TrustLeaf, Inc.
- Company type: Private
- Industry: Friends & Family Loans, Software
- Founded: 2013
- Defunct: November 2016^{[citation needed]}
- Headquarters: Sunnyvale, California
- Key people: Anson Liang (Founder, CEO) Daniel Lieser (Co-founder)
- Website: trustleaf.com

= TrustLeaf =

Defunct crowdfunding service

TrustLeaf was an alternative crowd funding service for startups and small businesses to raise money from friends and family using personal loans. It was founded in 2013 and was based in Sunnyvale, California. Anson Liang and Daniel Lieser were its cofounders.

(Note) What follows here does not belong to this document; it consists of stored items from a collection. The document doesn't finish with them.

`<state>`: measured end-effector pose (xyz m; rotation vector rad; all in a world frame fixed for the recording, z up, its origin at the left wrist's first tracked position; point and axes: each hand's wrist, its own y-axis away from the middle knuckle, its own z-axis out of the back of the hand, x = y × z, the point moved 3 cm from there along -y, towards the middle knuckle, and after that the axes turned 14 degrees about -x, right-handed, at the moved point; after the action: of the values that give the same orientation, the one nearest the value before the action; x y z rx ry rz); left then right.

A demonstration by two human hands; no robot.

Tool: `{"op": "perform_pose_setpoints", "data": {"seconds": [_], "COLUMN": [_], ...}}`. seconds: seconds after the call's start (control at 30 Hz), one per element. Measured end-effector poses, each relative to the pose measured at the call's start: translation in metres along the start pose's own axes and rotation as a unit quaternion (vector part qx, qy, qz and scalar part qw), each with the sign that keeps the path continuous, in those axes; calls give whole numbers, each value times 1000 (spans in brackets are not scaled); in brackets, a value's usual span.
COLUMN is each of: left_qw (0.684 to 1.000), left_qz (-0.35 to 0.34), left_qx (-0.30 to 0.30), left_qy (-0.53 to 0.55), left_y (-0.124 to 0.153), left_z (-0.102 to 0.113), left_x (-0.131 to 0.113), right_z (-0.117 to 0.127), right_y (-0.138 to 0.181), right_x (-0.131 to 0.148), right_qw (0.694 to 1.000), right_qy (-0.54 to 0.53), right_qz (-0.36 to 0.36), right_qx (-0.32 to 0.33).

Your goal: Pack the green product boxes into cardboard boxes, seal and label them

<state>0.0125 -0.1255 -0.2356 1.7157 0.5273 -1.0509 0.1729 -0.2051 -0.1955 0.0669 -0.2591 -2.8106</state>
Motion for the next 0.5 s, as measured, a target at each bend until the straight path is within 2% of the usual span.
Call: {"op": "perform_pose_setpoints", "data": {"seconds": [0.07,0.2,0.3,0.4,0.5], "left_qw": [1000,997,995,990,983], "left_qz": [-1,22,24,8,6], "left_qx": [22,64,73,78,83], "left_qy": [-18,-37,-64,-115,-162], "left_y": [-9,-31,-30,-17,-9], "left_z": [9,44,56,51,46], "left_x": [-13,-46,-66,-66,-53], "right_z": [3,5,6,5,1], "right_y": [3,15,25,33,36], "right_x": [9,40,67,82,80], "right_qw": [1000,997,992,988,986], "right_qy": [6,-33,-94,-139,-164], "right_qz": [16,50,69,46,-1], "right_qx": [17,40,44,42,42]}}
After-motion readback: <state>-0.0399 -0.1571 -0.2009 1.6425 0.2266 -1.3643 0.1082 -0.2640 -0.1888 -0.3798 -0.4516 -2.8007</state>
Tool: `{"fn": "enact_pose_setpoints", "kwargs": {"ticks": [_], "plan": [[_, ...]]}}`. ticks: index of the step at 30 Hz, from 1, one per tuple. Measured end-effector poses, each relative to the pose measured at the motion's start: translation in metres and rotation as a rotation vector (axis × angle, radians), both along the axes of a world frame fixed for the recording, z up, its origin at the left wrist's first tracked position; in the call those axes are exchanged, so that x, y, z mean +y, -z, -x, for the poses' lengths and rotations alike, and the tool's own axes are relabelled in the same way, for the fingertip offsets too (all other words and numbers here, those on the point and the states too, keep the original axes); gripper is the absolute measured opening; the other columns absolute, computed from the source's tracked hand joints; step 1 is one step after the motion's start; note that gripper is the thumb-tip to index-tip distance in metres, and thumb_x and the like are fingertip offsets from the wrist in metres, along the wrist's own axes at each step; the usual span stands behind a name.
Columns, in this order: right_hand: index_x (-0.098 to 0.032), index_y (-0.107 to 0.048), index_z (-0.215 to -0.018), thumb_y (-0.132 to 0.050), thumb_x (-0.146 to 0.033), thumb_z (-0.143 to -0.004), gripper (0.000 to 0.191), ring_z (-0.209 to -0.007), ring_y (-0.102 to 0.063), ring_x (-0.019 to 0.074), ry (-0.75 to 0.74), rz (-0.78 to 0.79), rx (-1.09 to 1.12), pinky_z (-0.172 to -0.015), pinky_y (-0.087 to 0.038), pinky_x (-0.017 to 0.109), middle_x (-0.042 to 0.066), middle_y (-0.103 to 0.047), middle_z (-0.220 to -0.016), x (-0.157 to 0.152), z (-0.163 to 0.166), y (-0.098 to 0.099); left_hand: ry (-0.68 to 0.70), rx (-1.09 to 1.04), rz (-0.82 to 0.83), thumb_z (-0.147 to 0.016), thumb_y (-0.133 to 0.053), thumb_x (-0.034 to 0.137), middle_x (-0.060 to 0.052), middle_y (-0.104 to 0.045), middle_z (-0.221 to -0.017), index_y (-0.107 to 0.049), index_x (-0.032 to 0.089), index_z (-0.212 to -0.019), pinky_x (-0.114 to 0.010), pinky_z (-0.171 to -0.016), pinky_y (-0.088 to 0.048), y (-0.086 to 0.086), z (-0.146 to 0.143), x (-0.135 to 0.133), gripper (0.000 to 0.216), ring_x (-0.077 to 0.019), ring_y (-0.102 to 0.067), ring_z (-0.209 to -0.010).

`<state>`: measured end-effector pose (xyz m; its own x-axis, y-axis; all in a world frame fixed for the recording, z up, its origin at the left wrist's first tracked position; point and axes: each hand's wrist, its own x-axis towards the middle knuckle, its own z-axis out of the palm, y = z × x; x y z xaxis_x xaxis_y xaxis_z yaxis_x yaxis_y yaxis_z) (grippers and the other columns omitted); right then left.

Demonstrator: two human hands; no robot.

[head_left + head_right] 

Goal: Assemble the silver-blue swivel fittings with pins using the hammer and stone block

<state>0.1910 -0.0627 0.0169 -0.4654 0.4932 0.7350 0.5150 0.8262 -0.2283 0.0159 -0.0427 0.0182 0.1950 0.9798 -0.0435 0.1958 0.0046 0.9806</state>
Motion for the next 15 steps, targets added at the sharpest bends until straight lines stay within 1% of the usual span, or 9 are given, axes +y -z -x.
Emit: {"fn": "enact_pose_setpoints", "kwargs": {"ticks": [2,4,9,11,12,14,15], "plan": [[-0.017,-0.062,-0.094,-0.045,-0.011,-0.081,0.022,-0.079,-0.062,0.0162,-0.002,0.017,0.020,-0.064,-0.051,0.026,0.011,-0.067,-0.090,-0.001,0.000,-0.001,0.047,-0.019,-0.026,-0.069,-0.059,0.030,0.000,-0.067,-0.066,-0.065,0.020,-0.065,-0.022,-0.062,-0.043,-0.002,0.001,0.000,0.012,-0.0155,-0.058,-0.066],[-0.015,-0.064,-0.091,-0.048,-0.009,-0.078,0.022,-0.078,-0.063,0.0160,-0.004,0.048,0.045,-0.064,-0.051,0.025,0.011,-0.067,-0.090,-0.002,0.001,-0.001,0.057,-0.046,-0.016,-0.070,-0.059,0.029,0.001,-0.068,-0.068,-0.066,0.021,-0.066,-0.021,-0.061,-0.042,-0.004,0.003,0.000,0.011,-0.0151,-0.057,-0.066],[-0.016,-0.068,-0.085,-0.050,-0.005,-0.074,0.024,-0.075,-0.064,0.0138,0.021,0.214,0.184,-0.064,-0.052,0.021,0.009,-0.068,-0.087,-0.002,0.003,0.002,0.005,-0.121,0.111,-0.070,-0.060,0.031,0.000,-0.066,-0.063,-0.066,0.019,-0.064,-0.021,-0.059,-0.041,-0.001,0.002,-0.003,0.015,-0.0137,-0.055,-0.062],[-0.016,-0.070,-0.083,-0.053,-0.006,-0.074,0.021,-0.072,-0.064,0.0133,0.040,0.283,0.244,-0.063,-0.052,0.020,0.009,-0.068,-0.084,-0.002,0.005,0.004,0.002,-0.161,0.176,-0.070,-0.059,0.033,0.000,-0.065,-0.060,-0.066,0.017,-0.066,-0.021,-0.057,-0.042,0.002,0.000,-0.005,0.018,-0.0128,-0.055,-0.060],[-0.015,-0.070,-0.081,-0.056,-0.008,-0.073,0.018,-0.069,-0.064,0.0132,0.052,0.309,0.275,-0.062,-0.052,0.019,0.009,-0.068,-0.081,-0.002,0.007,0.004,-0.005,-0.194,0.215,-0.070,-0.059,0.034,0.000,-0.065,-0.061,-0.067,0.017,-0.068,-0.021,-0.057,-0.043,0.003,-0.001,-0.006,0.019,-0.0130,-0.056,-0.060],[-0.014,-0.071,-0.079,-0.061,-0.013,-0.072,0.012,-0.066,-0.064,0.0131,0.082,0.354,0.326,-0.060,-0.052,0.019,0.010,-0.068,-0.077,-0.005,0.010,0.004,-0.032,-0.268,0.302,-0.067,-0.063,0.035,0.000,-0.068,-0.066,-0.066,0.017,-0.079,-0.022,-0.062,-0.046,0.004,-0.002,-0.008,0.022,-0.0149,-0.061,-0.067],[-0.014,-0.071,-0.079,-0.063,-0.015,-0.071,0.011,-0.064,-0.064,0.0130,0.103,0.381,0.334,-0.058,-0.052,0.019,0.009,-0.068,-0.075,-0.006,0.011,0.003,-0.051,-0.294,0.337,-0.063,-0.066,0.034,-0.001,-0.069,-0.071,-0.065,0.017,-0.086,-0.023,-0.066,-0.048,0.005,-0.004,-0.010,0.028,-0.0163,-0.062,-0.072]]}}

== Friends and family crowdfunding ==

Unlike the more common equity or donation/rewards based crowdfunding systems, TrustLeaf arranged and kept track of personal loans. Because of legal regulations, such as SEC rules and broker-dealer licensing, the website only allowed users to request loans from people with whom they have existing personal relationships, that is, friends and family. User campaigns on TrustLeaf were private, and only visible to potential lenders who receive an invitation. Once the loans were arranged, Trustleaf sent out reminders when loan payments were due.

== Founding ==

Anson Liang designed TrustLeaf after a stressful personal experience in figuring out the details of a personal loan from a friend to start a business. He came up with the idea for a platform that helps set and manage expectations and payments for loans from friends and family. Anson explained the workings of TrustLeaf while being interviewed on the German television show Weltspiegel (World Mirror) in July 2014 on the topic of Asian-American Entrepreneurs in Silicon Valley.

== Funding campaigns ==

On TrustLeaf, users could create a campaign page and invite their friends and family to pledge funding and sign personal loan documents. If they wished, users could calculate and track repayments. A monthly usage fee and individual transactions fees were charged to each user.